Work item — Set down the data below in full and exactly, minus the pictures.

Data extract —
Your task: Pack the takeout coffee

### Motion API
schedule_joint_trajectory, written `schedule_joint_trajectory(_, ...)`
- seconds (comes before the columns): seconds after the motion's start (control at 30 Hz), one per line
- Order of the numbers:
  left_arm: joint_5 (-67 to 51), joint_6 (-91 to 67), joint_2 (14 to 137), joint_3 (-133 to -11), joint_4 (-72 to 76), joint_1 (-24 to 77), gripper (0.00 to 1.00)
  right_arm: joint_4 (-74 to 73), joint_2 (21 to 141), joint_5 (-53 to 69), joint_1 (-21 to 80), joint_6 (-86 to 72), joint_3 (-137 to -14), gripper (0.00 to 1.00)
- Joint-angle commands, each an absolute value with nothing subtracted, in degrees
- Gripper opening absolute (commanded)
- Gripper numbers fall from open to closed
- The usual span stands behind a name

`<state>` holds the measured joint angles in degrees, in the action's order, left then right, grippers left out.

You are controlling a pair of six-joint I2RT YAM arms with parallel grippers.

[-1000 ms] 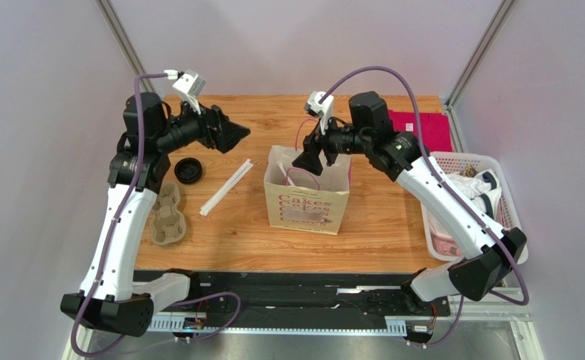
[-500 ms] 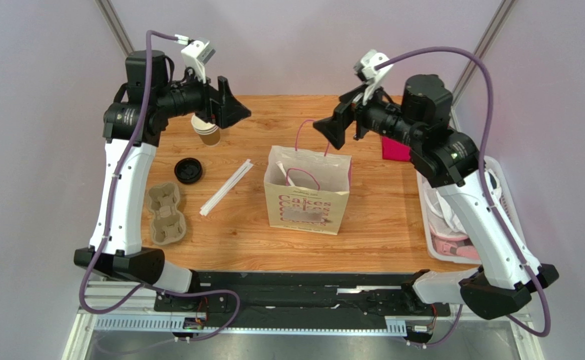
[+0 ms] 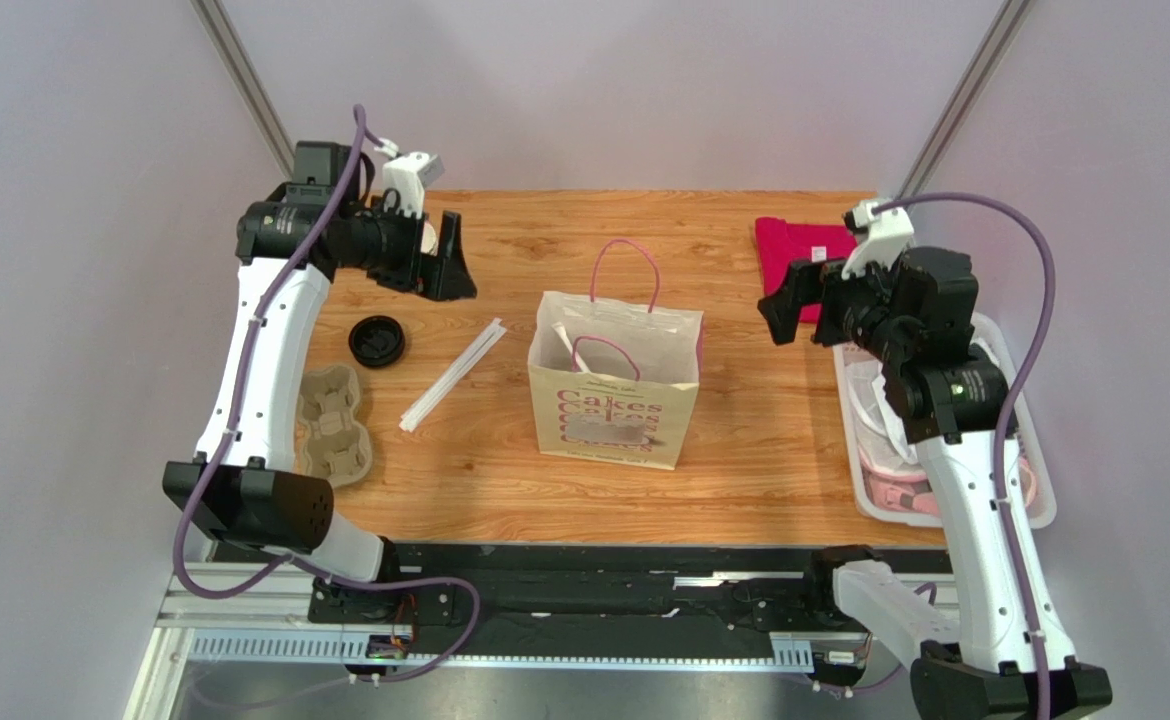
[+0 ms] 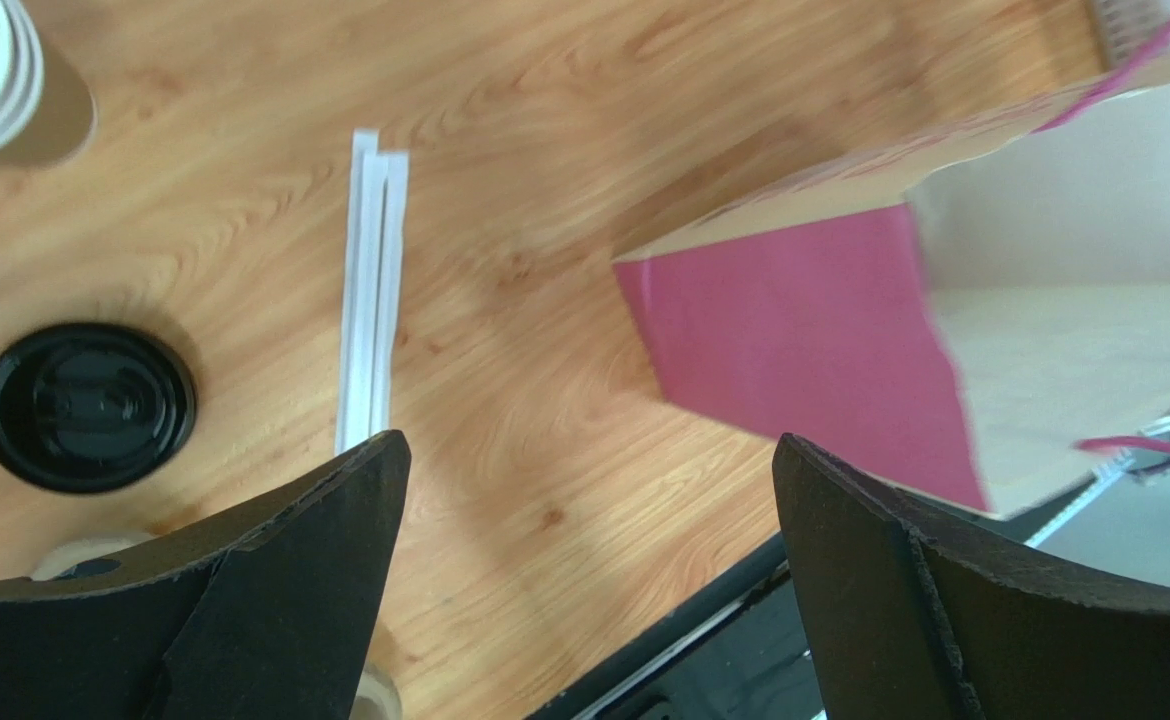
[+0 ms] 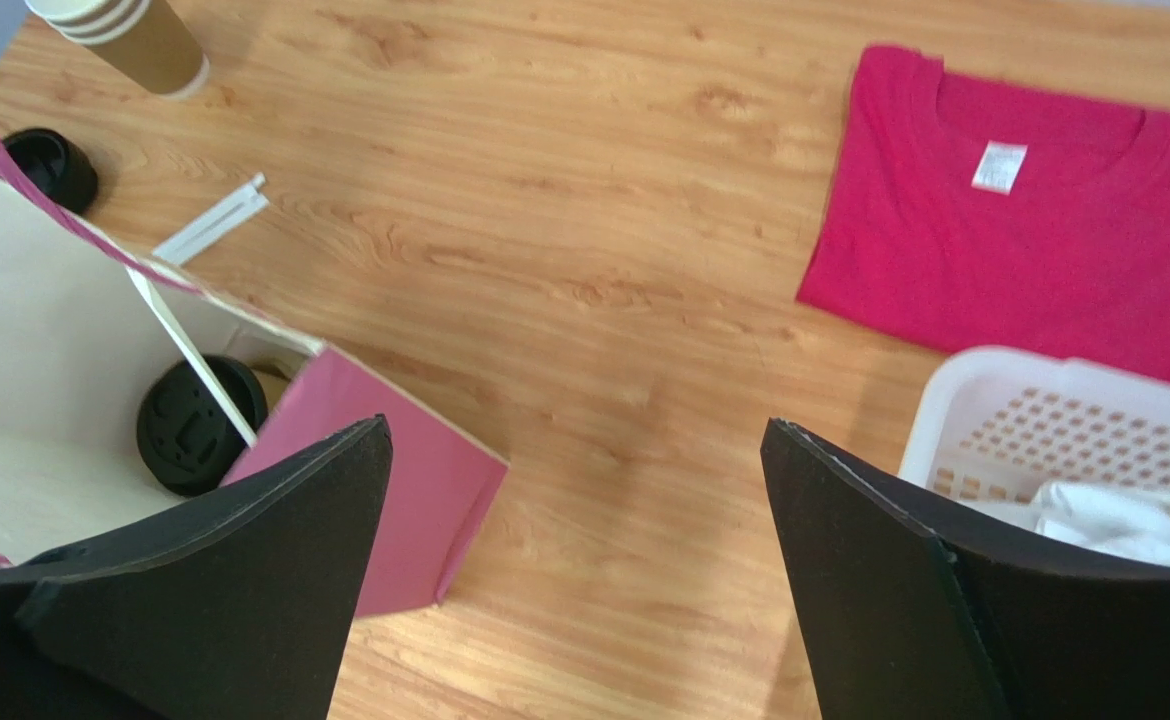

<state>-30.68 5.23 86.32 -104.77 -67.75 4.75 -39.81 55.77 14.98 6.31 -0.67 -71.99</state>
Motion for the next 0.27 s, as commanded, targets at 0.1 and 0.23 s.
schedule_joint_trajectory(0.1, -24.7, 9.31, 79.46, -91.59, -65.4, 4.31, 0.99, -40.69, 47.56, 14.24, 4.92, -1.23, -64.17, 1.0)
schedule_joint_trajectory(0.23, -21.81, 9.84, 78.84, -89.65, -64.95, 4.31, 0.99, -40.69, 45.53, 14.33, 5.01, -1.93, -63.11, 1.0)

Response area —
Your task: Pack the takeout coffee

### Motion API
schedule_joint_trajectory, written `schedule_joint_trajectory(_, ...)`
- seconds (comes before the columns): seconds after the motion's start (control at 30 Hz), one per line
- Order of the numbers:
  left_arm: joint_5 (-67 to 51), joint_6 (-91 to 67), joint_2 (14 to 137), joint_3 (-133 to -11), joint_4 (-72 to 76), joint_1 (-24 to 77), gripper (0.00 to 1.00)
  right_arm: joint_4 (-74 to 73), joint_2 (21 to 141), joint_5 (-53 to 69), joint_1 (-21 to 80), joint_6 (-86 to 72), joint_3 (-137 to -14), gripper (0.00 to 1.00)
- Joint-angle commands, each an absolute value with nothing subtracted, in degrees
- Gripper opening absolute (commanded)
- Gripper numbers fall from open to closed
- The usual span stands behind a name

`<state>` holds the measured joint angles in degrees, in the action's order, left then right, grippers left out.

You are controlling a pair of six-joint I2RT YAM arms with parallel grippers.

[-1000 ms] 
[-500 ms] 
[+0 ms] 
[+0 ms] 
[+0 ms] 

<state>-30.68 5.23 86.32 -104.77 -67.75 4.75 -39.81 55.77 14.98 6.31 -0.67 -71.99</state>
Motion for the next 0.27 s, as commanded, targets at 0.1 and 0.23 s.
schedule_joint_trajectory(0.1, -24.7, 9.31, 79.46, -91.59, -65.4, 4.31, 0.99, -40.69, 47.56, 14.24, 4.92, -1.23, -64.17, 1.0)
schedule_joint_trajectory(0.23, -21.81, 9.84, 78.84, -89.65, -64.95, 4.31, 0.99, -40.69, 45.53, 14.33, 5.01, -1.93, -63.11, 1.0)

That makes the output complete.